## Your objective:
Return all of the material, keeping each line exactly as it is.

## Information provided:
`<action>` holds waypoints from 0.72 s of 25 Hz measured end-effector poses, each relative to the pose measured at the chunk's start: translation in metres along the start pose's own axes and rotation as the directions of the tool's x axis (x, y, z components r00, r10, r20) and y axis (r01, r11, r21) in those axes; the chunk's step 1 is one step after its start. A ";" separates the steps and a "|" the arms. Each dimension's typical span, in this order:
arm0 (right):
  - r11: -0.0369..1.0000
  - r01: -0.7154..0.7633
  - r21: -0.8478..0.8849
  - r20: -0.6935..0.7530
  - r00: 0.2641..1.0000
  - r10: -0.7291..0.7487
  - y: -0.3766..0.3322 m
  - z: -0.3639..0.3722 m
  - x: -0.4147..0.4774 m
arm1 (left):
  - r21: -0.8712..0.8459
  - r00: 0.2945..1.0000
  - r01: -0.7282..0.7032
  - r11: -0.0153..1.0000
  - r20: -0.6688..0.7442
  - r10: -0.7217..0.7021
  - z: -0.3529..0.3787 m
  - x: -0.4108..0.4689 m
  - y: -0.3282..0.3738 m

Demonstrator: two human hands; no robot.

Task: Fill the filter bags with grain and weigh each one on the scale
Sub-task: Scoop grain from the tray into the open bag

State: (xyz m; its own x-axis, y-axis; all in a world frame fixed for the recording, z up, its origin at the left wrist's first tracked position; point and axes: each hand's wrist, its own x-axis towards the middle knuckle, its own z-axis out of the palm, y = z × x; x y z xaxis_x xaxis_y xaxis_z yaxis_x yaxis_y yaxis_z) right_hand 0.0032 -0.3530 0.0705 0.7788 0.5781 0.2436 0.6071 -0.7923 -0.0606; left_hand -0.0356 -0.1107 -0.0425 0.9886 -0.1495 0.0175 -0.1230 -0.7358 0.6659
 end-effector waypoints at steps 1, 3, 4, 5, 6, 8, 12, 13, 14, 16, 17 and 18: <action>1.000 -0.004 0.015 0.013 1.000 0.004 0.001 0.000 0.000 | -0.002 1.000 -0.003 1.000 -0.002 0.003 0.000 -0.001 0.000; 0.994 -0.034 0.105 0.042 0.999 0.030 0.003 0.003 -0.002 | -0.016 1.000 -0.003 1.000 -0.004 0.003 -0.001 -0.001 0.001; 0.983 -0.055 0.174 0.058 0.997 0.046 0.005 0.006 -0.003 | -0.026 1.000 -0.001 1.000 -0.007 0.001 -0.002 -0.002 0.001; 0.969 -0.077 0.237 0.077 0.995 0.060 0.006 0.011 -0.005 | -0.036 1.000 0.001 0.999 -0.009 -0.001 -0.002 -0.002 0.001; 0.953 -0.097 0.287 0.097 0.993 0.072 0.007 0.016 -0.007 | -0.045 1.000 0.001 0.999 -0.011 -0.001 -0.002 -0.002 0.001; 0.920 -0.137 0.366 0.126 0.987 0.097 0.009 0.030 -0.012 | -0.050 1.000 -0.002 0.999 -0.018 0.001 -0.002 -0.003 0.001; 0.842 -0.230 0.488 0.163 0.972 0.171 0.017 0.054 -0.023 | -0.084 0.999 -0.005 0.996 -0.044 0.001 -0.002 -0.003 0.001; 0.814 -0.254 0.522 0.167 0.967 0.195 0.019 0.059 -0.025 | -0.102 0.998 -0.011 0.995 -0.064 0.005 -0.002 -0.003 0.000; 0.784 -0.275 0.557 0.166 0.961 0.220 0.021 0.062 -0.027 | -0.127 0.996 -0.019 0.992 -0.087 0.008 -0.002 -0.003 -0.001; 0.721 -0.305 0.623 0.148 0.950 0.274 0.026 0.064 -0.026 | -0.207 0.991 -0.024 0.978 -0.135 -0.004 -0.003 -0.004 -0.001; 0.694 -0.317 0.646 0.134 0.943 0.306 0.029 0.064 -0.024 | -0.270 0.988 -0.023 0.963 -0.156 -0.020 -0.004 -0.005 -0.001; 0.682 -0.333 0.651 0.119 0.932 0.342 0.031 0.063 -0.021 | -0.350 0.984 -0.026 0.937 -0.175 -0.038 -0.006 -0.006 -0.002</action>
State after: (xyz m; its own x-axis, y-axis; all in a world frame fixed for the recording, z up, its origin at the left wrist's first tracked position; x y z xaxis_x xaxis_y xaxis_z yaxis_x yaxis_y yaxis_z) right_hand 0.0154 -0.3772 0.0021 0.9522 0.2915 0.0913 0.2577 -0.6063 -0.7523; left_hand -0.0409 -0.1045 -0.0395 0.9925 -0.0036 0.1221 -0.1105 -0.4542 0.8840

## Task result:
`<action>` holds waypoints from 0.72 s of 25 Hz measured end-effector poses, each relative to the pose measured at the chunk's start: translation in metres along the start pose's own axes and rotation as the directions of the tool's x axis (x, y, z components r00, r10, r20) and y axis (r01, r11, r21) in those axes; the chunk's step 1 is one step after its start. A ";" separates the steps and a "|" the arms. Each dimension's typical span, in this order:
arm0 (right):
  - r11: -0.0369..1.0000
  - r01: -0.7154..0.7633
  - r21: -0.8478..0.8849
  - r20: -0.6935..0.7530
  - r00: 0.2641..1.0000
  - r10: -0.7291..0.7487
  - y: -0.3766..0.3322 m
  - z: -0.3639..0.3722 m
  - x: -0.4147..0.4774 m
arm1 (left):
  - r21: -0.8712..0.8459
  - r00: 0.2945..1.0000
  - r01: -0.7282..0.7032
  - r11: -0.0153..1.0000
  - r20: -0.6688..0.7442
  - r10: -0.7217..0.7021
  - z: -0.3529..0.3787 m
  - x: -0.4108..0.4689 m
  - y: -0.3282..0.3738 m

Demonstrator: two human hands; no robot.

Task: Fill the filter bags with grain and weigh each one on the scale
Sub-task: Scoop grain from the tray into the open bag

State: (xyz m; its own x-axis, y-axis; all in a world frame fixed for the recording, z up, its origin at the left wrist's first tracked position; point and axes: each hand's wrist, its own x-axis towards the middle knuckle, its own z-axis out of the palm, y = z × x; x y z xaxis_x xaxis_y xaxis_z yaxis_x yaxis_y yaxis_z) right_hand 0.0032 -0.3530 0.0705 0.7788 0.5781 0.2436 0.6071 -0.7923 -0.0606; left_hand -0.0356 -0.1107 -0.0425 0.9886 -0.1495 0.0175 -0.1230 -0.7358 0.6659
 end-effector waypoints at steps 1, 3, 4, 5, 6, 8, 12, 13, 14, 16, 17 and 18: <action>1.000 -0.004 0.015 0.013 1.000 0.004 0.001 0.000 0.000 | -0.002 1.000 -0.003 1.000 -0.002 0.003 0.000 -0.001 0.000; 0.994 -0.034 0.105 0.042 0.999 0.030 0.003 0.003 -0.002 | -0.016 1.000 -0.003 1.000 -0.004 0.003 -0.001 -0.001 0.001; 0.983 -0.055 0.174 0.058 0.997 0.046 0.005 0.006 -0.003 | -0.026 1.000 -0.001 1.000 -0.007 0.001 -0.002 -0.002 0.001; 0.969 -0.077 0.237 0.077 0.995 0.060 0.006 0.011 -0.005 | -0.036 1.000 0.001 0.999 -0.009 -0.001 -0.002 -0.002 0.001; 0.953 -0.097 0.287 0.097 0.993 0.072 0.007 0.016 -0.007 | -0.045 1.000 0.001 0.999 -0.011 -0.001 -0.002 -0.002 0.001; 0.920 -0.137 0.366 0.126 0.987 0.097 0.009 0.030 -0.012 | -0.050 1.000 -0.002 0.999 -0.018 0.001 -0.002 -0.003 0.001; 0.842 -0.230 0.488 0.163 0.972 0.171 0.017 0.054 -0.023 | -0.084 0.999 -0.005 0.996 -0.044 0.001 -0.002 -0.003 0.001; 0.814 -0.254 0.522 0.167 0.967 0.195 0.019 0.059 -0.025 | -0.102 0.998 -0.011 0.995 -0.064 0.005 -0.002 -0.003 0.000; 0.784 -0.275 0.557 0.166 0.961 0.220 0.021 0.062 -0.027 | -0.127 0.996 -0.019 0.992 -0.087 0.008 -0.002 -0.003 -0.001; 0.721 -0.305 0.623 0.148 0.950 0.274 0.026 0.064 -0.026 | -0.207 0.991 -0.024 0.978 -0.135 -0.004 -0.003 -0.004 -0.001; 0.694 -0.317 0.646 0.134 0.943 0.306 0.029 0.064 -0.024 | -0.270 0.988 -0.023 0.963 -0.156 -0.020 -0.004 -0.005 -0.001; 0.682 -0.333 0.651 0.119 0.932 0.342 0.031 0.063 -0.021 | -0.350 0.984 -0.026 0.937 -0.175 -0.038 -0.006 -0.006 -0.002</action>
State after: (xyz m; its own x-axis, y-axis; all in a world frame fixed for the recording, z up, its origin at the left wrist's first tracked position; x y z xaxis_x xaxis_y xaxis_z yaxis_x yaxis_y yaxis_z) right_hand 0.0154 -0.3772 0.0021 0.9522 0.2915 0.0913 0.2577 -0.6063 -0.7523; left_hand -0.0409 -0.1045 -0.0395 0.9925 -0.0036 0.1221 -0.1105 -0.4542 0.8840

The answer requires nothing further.